# Try it
Your answer is the listing, printed exactly as given.

# Data section
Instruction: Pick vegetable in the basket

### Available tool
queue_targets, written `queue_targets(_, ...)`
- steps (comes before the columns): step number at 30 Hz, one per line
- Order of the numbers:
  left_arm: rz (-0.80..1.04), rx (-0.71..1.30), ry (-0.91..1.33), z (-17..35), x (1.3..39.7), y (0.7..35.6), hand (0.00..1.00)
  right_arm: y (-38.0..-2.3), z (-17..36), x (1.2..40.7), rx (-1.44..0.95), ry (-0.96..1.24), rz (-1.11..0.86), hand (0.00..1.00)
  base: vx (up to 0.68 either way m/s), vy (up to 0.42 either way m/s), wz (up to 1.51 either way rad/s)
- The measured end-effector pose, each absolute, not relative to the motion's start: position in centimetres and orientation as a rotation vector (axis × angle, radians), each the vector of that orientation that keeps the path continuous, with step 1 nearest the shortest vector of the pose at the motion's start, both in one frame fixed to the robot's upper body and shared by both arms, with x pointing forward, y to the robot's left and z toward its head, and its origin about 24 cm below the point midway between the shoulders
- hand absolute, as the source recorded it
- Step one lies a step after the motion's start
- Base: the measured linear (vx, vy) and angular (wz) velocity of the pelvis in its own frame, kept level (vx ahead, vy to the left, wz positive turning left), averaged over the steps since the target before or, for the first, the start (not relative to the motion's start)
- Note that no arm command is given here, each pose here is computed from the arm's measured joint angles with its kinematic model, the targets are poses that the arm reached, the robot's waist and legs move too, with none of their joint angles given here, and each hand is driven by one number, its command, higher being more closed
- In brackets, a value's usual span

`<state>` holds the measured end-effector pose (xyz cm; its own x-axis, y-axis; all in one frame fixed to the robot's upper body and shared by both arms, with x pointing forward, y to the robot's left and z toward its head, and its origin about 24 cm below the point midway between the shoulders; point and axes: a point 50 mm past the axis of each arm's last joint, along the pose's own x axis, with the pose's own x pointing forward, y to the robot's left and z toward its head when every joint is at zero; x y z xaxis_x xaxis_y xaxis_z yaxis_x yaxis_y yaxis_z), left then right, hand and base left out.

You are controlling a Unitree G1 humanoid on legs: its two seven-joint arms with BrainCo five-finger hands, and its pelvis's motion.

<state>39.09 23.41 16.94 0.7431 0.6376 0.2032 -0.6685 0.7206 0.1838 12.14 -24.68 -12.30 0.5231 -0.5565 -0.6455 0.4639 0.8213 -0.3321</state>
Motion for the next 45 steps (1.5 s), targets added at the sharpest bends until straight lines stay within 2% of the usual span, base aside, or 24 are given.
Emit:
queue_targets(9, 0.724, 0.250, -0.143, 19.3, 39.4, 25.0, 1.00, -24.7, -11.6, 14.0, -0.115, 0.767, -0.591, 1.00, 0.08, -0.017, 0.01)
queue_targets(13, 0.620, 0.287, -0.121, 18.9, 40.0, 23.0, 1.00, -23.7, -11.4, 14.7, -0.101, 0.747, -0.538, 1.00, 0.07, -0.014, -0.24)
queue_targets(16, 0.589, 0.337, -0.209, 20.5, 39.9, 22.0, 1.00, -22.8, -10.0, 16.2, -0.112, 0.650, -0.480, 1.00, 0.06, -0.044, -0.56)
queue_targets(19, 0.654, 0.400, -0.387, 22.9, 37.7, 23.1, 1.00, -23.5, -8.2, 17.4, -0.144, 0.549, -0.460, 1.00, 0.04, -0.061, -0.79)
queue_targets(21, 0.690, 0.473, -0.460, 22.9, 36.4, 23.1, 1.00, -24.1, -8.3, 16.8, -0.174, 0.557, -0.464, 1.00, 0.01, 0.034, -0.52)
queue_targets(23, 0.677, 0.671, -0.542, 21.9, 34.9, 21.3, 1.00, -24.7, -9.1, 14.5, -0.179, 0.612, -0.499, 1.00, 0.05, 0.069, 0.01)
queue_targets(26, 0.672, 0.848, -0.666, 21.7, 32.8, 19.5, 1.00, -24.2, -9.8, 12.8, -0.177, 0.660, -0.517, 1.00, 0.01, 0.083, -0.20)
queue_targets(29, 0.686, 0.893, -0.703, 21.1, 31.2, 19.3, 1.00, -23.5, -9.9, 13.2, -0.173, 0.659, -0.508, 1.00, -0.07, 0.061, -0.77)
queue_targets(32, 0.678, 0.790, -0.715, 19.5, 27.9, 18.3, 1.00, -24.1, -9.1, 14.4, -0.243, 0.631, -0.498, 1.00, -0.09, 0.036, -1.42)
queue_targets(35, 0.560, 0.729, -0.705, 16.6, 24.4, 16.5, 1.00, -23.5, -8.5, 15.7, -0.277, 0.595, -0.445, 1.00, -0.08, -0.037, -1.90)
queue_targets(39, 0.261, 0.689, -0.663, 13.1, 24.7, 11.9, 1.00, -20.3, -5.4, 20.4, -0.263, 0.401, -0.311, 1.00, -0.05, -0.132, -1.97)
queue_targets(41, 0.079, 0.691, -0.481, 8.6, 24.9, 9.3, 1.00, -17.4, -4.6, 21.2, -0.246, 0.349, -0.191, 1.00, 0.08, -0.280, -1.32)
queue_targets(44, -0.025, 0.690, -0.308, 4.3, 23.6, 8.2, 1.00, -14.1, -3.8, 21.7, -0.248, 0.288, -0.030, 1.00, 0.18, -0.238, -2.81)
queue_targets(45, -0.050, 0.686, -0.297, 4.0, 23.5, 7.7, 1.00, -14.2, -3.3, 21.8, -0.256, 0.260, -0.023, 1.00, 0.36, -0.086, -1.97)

# Exercise response
Instruction: Pick vegetable in the basket

### Available tool
queue_targets, written `queue_targets(_, ...)`
- steps (comes before the columns): step number at 30 Hz, one per line
- Order of the numbers:
  left_arm: rz (-0.80..1.04), rx (-0.71..1.30), ry (-0.91..1.33), z (-17..35), x (1.3..39.7), y (0.7..35.6), hand (0.00..1.00)
  right_arm: y (-38.0..-2.3), z (-17..36), x (1.2..40.7), rx (-1.44..0.95), ry (-0.96..1.24), rz (-1.11..0.86), hand (0.00..1.00)
  base: vx (up to 0.68 either way m/s), vy (up to 0.42 either way m/s), wz (up to 1.51 either way rad/s)
- The measured end-effector pose, each absolute, not relative to the motion's start: position in centimetres and orientation as a rotation vector (axis × angle, radians), each the vector of that orientation that keeps the path continuous, with step 1 nearest the shortest vector of the pose at the motion's start, both in one frame fixed to the robot's upper body and shared by both arms, with x pointing forward, y to the robot's left and z toward its head, and its origin about 24 cm below the point midway between the shoulders
- hand absolute, as the source recorded it
- Step one lies a step after the motion's start
- Base: the measured linear (vx, vy) and angular (wz) velocity of the pelvis in its own frame, kept level (vx ahead, vy to the left, wz positive turning left), averaged over the steps since the target before or, for the first, the start (not relative to the motion's start)
- Note that no arm command is given here, each pose here is computed from the arm's measured joint angles with its kinematic model, the targets are poses that the arm reached, the robot's waist and legs move too, with none of their joint angles given here, and each hand is driven by one number, its command, higher being more closed
- In brackets, a value's usual span

`<state>` holds the measured end-effector pose (xyz cm; its own x-axis, y-axis; all in one frame fixed to the robot's upper body and shared by both arms, with x pointing forward, y to the robot's left and z toward its head, and its origin about 24 cm below the point midway between the shoulders; point and axes: a point 50 mm past the axis of each arm's last joint, along the pose's own x axis, with the pose's own x pointing forward, y to the robot's left and z toward its head when every joint is at zero; x y z xaxis_x xaxis_y xaxis_z yaxis_x yaxis_y yaxis_z), left then right, hand and base left out.

You are controlling a Unitree G1 humanoid on legs: its two seven-joint arms with BrainCo five-finger hands, and its pelvis's motion.

<state>39.09 23.41 16.94 0.7431 0.6376 0.2032 -0.6685 0.7206 0.1838 12.14 -24.68 -12.30 0.5231 -0.5565 -0.6455 0.4639 0.8213 -0.3321</state>
Motion for the next 45 steps (1.5 s), targets added at the sharpest bends until straight lines stay within 2% of the usual span, base aside, or 24 are given.
Emit:
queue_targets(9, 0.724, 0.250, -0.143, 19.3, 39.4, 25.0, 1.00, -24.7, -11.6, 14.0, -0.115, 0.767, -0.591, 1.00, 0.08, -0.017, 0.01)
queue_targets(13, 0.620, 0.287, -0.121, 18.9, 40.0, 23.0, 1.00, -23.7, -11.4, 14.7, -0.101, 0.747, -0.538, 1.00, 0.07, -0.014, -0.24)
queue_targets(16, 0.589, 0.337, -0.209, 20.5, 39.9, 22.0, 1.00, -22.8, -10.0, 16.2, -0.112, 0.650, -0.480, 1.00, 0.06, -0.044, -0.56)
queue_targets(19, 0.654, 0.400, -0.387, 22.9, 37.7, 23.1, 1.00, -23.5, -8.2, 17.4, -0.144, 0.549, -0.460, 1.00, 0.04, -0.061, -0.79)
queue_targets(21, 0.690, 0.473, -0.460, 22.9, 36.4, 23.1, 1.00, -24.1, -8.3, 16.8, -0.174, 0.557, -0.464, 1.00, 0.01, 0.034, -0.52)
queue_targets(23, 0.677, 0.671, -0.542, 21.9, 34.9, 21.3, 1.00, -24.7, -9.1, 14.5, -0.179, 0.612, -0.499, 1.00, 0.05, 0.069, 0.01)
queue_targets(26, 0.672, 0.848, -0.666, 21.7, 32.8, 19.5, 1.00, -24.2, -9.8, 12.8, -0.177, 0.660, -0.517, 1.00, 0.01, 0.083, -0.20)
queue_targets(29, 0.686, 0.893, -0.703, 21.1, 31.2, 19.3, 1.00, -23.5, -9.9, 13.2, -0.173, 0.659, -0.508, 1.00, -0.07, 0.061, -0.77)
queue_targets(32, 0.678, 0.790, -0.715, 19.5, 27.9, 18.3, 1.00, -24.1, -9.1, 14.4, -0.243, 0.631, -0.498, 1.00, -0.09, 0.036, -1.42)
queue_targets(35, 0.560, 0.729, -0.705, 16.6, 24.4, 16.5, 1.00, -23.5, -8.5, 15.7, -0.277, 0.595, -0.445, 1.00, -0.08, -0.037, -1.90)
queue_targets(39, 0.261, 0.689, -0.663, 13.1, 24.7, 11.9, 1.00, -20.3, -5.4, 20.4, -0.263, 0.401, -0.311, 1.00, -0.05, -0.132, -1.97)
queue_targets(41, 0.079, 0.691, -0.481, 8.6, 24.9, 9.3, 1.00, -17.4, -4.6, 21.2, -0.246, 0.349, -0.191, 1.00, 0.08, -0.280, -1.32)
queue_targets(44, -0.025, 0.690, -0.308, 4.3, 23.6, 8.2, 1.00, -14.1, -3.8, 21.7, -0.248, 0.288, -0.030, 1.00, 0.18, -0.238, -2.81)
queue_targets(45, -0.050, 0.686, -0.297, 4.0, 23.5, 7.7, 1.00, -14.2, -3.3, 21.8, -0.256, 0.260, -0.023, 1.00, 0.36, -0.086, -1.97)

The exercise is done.